Puis, dans ce monde liquide, ce monde qui m'appartient, un bouleversement se produit, un renversement de mon être vers le bas… Je tombe, je tombe et je crie que je tombe, car ma tête, qui était en haut, se retrouve en bas, je tombe dans le vide et je crois mourir à nouveau…

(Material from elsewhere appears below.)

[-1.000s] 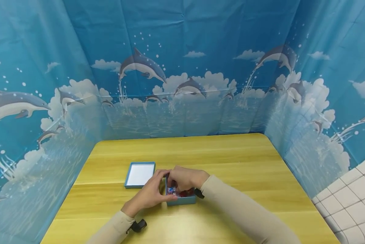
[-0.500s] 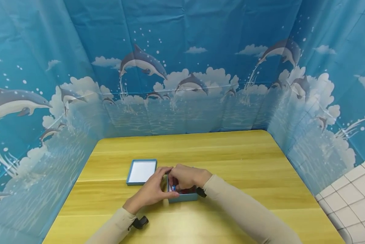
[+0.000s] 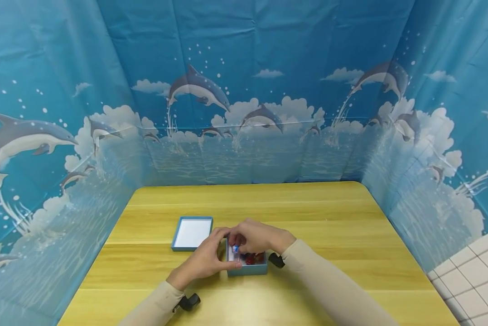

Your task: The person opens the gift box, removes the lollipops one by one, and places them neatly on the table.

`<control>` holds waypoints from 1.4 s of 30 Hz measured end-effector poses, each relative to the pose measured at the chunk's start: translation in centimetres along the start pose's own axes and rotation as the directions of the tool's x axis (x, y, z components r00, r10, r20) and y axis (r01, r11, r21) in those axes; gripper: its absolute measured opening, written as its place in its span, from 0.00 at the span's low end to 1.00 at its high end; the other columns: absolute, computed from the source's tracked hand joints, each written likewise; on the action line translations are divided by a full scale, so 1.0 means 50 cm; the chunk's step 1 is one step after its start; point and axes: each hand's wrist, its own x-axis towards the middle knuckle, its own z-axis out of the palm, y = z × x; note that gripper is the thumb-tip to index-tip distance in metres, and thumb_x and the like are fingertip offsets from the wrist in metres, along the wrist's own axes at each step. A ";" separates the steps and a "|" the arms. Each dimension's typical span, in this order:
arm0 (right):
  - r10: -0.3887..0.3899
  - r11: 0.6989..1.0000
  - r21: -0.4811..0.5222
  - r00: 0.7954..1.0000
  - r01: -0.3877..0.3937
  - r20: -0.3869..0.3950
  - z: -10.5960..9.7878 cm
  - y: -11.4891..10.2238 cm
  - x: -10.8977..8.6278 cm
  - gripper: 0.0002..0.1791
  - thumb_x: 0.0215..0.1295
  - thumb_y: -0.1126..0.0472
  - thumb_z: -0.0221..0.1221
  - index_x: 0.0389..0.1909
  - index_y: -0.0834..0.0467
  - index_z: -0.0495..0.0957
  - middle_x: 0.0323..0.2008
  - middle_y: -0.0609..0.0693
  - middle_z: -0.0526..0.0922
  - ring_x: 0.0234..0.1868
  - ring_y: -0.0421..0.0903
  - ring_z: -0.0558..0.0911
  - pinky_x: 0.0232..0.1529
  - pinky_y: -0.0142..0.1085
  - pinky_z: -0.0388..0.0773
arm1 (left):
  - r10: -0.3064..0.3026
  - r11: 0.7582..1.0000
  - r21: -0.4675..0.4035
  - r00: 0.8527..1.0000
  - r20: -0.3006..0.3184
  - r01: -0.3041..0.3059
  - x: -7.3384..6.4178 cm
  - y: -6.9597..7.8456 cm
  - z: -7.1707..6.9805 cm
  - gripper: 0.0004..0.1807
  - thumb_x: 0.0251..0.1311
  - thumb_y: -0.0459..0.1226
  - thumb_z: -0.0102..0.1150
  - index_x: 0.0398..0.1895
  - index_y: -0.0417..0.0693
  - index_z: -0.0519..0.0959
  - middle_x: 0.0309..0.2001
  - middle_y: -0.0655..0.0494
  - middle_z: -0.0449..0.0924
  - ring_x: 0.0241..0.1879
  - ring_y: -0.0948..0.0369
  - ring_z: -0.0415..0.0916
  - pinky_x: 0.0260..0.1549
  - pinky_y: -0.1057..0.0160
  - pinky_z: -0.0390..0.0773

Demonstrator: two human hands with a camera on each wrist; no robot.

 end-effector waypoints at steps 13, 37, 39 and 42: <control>-0.021 0.995 0.096 0.999 0.024 -0.039 -0.035 0.026 -0.029 0.15 0.83 0.69 0.69 0.64 0.58 0.94 0.59 0.54 0.96 0.46 0.39 0.95 0.50 0.31 0.90 | 0.009 1.000 0.028 1.000 -0.018 -0.008 0.001 0.000 0.004 0.60 0.68 0.66 0.81 0.94 0.53 0.64 0.86 0.50 0.68 0.85 0.46 0.73 0.83 0.37 0.75; 0.043 0.994 0.104 0.988 -0.028 -0.147 -0.079 0.077 -0.083 0.09 0.83 0.64 0.72 0.57 0.56 0.94 0.54 0.51 0.95 0.42 0.41 0.93 0.49 0.34 0.90 | -0.015 0.996 0.086 1.000 0.004 0.015 0.003 0.010 -0.002 0.64 0.67 0.69 0.80 0.96 0.54 0.59 0.90 0.52 0.63 0.81 0.48 0.77 0.80 0.39 0.80; 0.057 0.994 0.097 0.986 -0.042 -0.160 -0.082 0.082 -0.089 0.09 0.83 0.64 0.72 0.58 0.56 0.93 0.54 0.49 0.95 0.42 0.38 0.92 0.49 0.34 0.90 | -0.015 0.996 0.093 1.000 0.006 0.014 0.003 0.011 -0.003 0.65 0.66 0.69 0.79 0.97 0.54 0.58 0.91 0.52 0.62 0.80 0.48 0.78 0.78 0.39 0.81; 0.064 0.994 0.093 0.982 -0.048 -0.176 -0.084 0.090 -0.098 0.09 0.83 0.64 0.71 0.58 0.57 0.93 0.54 0.49 0.95 0.44 0.38 0.92 0.50 0.34 0.91 | -0.017 0.992 0.128 1.000 0.004 0.016 0.005 0.014 -0.003 0.67 0.65 0.72 0.78 0.97 0.54 0.56 0.91 0.52 0.61 0.79 0.47 0.79 0.76 0.39 0.83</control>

J’ai peur, j’ai si peur et la lumière… La lumière me fait mal, et je n’entends plus le bruit assourdissant mais rassurant, le bruit des battements de son cœur, je ne les entends plus, son corps ne fait plus de bruit et j’ai froid tout à coup, l’air est si froid et la vie aussi, la vie que j’ai eu peur de perdre mais qui est si froide...

 

Un cri… J’aspire quelque chose qui me fait mal, ça pénètre mes poumons, et c’est comme un cri que je ne peux pas pousser, ça s’engouffre en moi et j’ai la tête qui tourne, et il n’y a plus autour de moi ce corps chaud et rassurant... Me voilà seule, à vif… Où est la chaleur, où est mon royaume, mon bien-être parfait ? Je veux retrouver mon bonheur liquide et mon univers de sensations, je ne veux pas le monde froid et effrayant des lumières…

 

J’ai la tête qui tourne.

J’ai mal au ventre.

Je la vois.

Je ris.

C’est maman !

 

J’ai toujours mal au ventre, mais je sais que, désormais, j’aurai à manger. Ma bouche se referme sur quelque chose de rond et de doux, elle s’emplit de chaud, mon ventre accueille le liquide.

 

J’ai la tête qui tourne.

J’ai mal.

J’ai froid.

 

Pour la première fois de ma vie, je respire.